In bees, fertilized eggs become females. Unfertilized eggs become males. Even without a queen, some female honeybees can keep a colony going by laying eggs that fertilize themselves.

Birds do it, too. Up to 30 percent of unfertilized turkey eggs can spontaneously begin to develop. In one study, selective breeding boosted the rate above 40 percent. A 1975 U.S. government report documented more than 50 mature turkeys that were never fathered.

Lately, parthenogenesis has been verified in various snakes and lizards, extending the list to about 70 vertebrate species, including fish, frogs, and chickens. But the beasts at the top of the food chain—lions, sharks, Komodo dragons—seemed impervious.

Then, in December, Nature delivered the first shock: "Parthenogenesis in Komodo dragons." Tests showed that seven juvenile dragons in European zoos were unfertilized offspring, known as parthenogens.

Still, the process hadn't been proved in sharks or mammals. And there seemed to be a good reason why.
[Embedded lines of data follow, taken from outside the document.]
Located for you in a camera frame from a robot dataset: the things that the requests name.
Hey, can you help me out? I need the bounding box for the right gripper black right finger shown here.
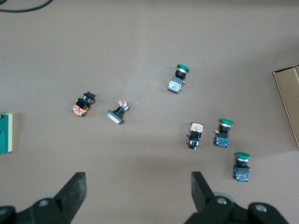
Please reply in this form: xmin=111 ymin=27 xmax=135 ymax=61
xmin=184 ymin=171 xmax=292 ymax=224

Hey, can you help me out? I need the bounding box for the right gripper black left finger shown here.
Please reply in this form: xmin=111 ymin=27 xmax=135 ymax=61
xmin=0 ymin=172 xmax=87 ymax=224

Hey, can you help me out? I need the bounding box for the green push button blue block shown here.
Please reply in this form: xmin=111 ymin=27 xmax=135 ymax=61
xmin=213 ymin=118 xmax=235 ymax=148
xmin=232 ymin=152 xmax=252 ymax=183
xmin=167 ymin=63 xmax=190 ymax=94

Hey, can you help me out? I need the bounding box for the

An egg that fertilizes itself makes two identical sets of chromosomes, including sex chromosomes. In birds, snakes, and most lizards, two identical sex chromosomes make a male. That allows parthenogenesis to function as a DNA survival mechanism, since an isolated female—close your ears, kids—can produce a son and mate with him. But in sharks or mammals, this wouldn't work, since two identical sex chromosomes—XX—make a female.

Or so we thought. Three weeks ago, Biology Letters delivered the second surprise: "Virgin birth in a hammerhead shark." A perfectly formed baby shark had appeared in a tank in Nebraska. Tests proved she, too, was a parthenogen.

Why hadn't we found parthenogenesis in these animals before? Because we hadn't looked. Several sharks have mysteriously reproduced in captivity in recent years. Scientists now think parthenogenesis is responsible. Of the two sexually mature female Komodo dragons in Europe, both are now known to have reproduced this way. Every parthenogenic dragon is male, which may explain in part why males heavily outnumber females. In snakes, the array of known parthenogenic species continues to grow.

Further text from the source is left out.